From: Pavel Tatashin <pasha.tatashin@oracle.com>
To: steven.sistare@oracle.com, daniel.m.jordan@oracle.com,
akpm@linux-foundation.org, linux-kernel@vger.kernel.org,
tglx@linutronix.de, mhocko@suse.com, linux-mm@kvack.org,
mgorman@techsingularity.net, mingo@kernel.org,
peterz@infradead.org, rostedt@goodmis.org,
fengguang.wu@intel.com, dennisszhou@gmail.com
Subject: [PATCH v2] mm: allow deferred page init for vmemmap only
Date: Thu, 10 May 2018 07:53:56 -0400 [thread overview]
Message-ID: <20180510115356.31164-1-pasha.tatashin@oracle.com> (raw)
It is unsafe to do virtual to physical translations before mm_init() is
called if struct page is needed in order to determine the memory section
number (see SECTION_IN_PAGE_FLAGS).

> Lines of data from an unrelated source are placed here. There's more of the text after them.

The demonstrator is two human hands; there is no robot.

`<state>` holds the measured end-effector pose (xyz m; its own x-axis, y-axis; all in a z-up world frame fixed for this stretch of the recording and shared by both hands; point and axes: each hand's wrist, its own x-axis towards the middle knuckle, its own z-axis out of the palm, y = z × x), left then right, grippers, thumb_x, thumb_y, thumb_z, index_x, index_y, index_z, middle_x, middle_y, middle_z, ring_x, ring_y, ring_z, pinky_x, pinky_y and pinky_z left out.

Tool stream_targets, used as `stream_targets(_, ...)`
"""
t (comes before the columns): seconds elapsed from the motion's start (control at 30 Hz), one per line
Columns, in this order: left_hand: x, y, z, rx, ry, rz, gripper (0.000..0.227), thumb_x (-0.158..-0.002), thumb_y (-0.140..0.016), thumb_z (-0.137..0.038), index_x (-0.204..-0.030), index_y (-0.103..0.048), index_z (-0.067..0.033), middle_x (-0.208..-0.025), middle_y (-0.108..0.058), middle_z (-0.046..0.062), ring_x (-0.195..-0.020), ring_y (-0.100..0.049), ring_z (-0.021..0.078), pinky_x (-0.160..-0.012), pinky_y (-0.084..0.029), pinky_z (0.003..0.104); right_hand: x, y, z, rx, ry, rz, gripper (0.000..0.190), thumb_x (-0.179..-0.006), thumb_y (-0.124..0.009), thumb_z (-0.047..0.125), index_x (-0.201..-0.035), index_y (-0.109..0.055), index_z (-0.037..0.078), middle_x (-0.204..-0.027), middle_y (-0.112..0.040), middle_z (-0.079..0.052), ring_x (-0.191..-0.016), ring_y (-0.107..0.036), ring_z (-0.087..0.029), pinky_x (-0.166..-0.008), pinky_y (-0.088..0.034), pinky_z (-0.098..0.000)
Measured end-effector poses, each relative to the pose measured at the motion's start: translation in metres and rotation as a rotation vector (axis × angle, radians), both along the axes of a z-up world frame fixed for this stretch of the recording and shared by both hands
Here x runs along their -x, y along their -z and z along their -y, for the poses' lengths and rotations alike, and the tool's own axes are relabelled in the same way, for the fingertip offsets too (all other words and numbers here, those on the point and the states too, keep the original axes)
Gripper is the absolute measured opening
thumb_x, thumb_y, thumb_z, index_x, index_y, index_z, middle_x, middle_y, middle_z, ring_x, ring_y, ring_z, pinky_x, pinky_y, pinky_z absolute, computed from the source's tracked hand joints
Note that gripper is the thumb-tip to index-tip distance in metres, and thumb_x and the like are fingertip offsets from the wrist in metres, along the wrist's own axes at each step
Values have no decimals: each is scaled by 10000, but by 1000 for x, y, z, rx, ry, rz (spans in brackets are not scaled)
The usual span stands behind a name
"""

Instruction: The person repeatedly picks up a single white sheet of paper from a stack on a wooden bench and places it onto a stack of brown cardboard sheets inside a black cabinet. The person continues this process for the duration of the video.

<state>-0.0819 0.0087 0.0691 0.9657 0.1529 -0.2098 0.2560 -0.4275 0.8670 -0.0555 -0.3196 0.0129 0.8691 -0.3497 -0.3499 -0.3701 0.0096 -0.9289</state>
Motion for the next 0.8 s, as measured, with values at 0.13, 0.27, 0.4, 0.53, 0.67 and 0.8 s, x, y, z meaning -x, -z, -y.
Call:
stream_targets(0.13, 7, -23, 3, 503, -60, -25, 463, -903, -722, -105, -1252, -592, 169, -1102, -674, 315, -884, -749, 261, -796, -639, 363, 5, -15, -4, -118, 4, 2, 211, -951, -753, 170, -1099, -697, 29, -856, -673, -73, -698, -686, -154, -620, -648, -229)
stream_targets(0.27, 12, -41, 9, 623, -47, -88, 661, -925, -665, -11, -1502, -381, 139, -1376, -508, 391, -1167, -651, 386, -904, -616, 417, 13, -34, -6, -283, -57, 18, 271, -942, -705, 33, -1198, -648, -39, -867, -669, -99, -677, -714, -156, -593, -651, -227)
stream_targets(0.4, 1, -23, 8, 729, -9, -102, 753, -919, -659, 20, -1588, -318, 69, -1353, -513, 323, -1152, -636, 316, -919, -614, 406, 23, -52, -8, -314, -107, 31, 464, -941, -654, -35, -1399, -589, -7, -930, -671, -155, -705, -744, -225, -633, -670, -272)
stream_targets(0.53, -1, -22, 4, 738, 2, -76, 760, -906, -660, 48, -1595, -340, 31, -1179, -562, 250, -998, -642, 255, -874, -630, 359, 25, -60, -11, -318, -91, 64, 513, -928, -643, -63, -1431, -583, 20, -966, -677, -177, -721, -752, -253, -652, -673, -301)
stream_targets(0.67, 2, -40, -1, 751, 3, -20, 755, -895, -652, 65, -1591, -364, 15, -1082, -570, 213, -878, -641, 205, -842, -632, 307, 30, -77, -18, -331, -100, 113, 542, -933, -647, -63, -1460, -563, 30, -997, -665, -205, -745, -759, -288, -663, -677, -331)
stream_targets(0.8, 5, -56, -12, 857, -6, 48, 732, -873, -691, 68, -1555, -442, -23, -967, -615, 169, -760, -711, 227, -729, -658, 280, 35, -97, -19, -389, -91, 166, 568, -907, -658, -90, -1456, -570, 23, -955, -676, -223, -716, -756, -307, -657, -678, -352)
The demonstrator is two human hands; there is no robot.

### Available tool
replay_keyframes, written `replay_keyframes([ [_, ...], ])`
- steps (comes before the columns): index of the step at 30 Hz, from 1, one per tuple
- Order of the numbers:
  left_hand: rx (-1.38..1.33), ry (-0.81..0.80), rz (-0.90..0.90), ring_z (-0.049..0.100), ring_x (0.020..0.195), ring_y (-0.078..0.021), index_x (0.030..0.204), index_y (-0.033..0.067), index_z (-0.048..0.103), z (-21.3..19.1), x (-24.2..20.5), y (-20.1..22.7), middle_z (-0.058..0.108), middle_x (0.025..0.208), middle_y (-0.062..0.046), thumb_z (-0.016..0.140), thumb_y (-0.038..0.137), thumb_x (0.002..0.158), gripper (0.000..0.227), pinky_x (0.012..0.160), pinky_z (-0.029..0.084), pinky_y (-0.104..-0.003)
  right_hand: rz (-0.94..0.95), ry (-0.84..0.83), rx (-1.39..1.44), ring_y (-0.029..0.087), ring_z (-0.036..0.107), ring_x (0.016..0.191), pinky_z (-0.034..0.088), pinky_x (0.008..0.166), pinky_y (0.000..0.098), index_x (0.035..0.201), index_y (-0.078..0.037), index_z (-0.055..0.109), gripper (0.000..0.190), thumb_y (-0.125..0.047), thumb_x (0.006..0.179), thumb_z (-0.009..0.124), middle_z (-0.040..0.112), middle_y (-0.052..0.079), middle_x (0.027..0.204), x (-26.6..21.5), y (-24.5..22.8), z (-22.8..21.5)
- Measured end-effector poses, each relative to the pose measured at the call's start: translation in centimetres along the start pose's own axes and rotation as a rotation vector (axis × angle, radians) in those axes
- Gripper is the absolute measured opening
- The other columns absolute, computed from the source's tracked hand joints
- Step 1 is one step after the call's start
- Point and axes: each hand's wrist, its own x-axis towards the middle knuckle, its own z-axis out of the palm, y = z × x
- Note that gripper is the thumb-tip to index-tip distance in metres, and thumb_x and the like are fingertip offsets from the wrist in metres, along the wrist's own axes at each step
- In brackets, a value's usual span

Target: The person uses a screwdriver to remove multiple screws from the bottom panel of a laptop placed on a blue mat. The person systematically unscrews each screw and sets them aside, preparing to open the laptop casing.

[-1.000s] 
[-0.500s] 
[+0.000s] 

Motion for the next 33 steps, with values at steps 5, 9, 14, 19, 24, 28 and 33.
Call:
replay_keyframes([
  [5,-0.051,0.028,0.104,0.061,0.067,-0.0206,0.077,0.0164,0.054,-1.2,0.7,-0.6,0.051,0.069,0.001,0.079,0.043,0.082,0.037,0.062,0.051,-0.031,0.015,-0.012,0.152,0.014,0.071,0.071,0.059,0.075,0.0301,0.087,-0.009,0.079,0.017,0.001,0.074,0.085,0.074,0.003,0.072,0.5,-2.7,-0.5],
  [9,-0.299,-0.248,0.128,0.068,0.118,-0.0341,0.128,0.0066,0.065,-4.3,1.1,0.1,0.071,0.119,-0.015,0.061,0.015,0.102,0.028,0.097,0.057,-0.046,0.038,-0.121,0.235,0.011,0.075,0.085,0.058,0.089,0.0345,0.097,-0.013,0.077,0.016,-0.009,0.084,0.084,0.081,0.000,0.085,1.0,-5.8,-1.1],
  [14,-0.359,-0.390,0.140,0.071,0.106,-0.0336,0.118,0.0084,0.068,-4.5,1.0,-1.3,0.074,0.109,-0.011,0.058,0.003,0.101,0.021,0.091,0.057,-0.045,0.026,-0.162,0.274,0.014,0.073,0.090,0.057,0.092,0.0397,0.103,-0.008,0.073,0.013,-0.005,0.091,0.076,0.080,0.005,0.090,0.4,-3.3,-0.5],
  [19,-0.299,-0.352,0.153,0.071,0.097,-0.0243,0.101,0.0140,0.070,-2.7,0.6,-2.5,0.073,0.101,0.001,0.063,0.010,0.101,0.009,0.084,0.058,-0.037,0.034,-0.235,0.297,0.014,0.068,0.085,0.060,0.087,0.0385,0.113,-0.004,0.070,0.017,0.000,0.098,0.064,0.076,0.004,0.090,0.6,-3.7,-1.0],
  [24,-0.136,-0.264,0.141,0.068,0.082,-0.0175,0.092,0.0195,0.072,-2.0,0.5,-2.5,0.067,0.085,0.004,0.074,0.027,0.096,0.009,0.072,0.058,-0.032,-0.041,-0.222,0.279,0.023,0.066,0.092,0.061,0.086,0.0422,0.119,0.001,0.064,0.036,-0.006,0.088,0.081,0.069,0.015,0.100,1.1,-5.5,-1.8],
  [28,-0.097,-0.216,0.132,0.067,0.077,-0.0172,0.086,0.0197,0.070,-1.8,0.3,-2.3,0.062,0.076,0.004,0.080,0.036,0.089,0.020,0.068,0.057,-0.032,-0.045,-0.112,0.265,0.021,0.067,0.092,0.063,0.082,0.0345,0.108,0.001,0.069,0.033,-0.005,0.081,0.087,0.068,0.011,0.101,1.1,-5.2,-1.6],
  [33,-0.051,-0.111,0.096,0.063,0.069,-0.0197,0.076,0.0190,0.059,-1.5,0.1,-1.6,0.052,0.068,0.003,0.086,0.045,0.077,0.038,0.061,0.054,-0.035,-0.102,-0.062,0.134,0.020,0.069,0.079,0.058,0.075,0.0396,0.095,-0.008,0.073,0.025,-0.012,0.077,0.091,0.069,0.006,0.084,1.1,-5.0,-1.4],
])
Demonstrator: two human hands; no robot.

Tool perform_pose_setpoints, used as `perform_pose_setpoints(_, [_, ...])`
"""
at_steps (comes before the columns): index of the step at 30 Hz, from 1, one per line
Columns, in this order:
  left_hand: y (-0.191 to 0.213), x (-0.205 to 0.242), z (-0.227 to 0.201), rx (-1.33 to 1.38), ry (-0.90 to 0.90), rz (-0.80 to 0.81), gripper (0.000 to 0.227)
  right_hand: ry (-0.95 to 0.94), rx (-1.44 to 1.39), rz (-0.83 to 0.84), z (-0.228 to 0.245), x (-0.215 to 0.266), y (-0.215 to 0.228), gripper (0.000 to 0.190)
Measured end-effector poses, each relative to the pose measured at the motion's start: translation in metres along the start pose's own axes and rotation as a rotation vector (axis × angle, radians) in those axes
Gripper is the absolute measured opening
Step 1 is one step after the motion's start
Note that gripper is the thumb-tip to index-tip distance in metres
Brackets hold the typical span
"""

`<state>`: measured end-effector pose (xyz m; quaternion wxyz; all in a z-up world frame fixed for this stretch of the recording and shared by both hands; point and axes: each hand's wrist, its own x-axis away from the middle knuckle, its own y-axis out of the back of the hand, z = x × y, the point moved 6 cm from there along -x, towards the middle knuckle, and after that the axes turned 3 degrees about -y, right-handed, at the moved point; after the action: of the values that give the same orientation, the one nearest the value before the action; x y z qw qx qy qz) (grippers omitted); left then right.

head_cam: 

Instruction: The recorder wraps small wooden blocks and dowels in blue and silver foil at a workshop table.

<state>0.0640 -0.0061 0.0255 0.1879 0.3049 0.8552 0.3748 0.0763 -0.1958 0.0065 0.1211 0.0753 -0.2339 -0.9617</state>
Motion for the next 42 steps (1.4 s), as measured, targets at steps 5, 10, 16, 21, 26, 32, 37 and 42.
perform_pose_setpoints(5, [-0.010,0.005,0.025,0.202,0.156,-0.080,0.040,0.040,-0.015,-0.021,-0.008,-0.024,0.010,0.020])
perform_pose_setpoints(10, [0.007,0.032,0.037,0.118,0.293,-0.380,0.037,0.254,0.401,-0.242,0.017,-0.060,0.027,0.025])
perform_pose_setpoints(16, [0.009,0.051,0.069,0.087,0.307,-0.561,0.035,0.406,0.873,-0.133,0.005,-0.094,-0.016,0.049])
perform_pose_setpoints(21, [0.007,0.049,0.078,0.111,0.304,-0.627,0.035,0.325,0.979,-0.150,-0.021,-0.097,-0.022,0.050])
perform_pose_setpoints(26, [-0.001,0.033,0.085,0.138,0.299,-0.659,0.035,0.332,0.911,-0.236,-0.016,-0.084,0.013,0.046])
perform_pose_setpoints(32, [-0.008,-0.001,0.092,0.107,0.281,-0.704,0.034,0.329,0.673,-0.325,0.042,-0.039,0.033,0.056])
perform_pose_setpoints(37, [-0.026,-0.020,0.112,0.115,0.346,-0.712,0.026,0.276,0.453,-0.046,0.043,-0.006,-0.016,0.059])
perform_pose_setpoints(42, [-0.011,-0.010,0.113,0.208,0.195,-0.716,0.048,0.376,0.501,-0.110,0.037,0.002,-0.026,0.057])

This is because only in mm_init() we
initialize struct pages for all the allocated memory when deferred struct
pages are used.
My recent fix exposed this problem, because it greatly reduced number of
pages that are initialized before mm_init(), but the problem existed even
before my fix, as Fengguang Wu found.
Below is a more detailed explanation of the problem.
We initialize struct pages in four places:
1. Early in boot a small set of struct pages is initialized to fill
the first section, and lower zones.
2. During mm_init() we initialize "struct pages" for all the memory
that is allocated, i.e reserved in memblock.
3. Using on-demand logic when pages are allocated after mm_init call (when
memblock is finished)
4. After smp_init() when the rest free deferred pages are initialized.
The problem occurs if we try to do va to phys translation of a memory
between steps 1 and 2. Because we have not yet initialized struct pages for
all the reserved pages, it is inherently unsafe to do va to phys if the
translation itself requires access of "struct page" as in case of this
combination: CONFIG_SPARSE && !CONFIG_SPARSE_VMEMMAP
Here is a sample path, where translation is required, that occurs before
mm_init():
start_kernel()
trap_init()
setup_cpu_entry_areas()
setup_cpu_entry_area(cpu)
get_cpu_gdt_paddr(cpu)
per_cpu_ptr_to_phys(addr)
pcpu_addr_to_page(addr)
virt_to_page(addr)
pfn_to_page(__pa(addr) >> PAGE_SHIFT)
The problems are discussed in these threads:
http://lkml.kernel.org/r/20180418135300.inazvpxjxowogyge@wfg-t540p.sh.intel.com
http://lkml.kernel.org/r/20180419013128.iurzouiqxvcnpbvz@wfg-t540p.sh.intel.com
http://lkml.kernel.org/r/20180426202619.2768-1-pasha.tatashin@oracle.com
Fixes: 3a80a7fa7989 ("mm: meminit: initialise a subset of struct pages if CONFIG_DEFERRED_STRUCT_PAGE_INIT is set")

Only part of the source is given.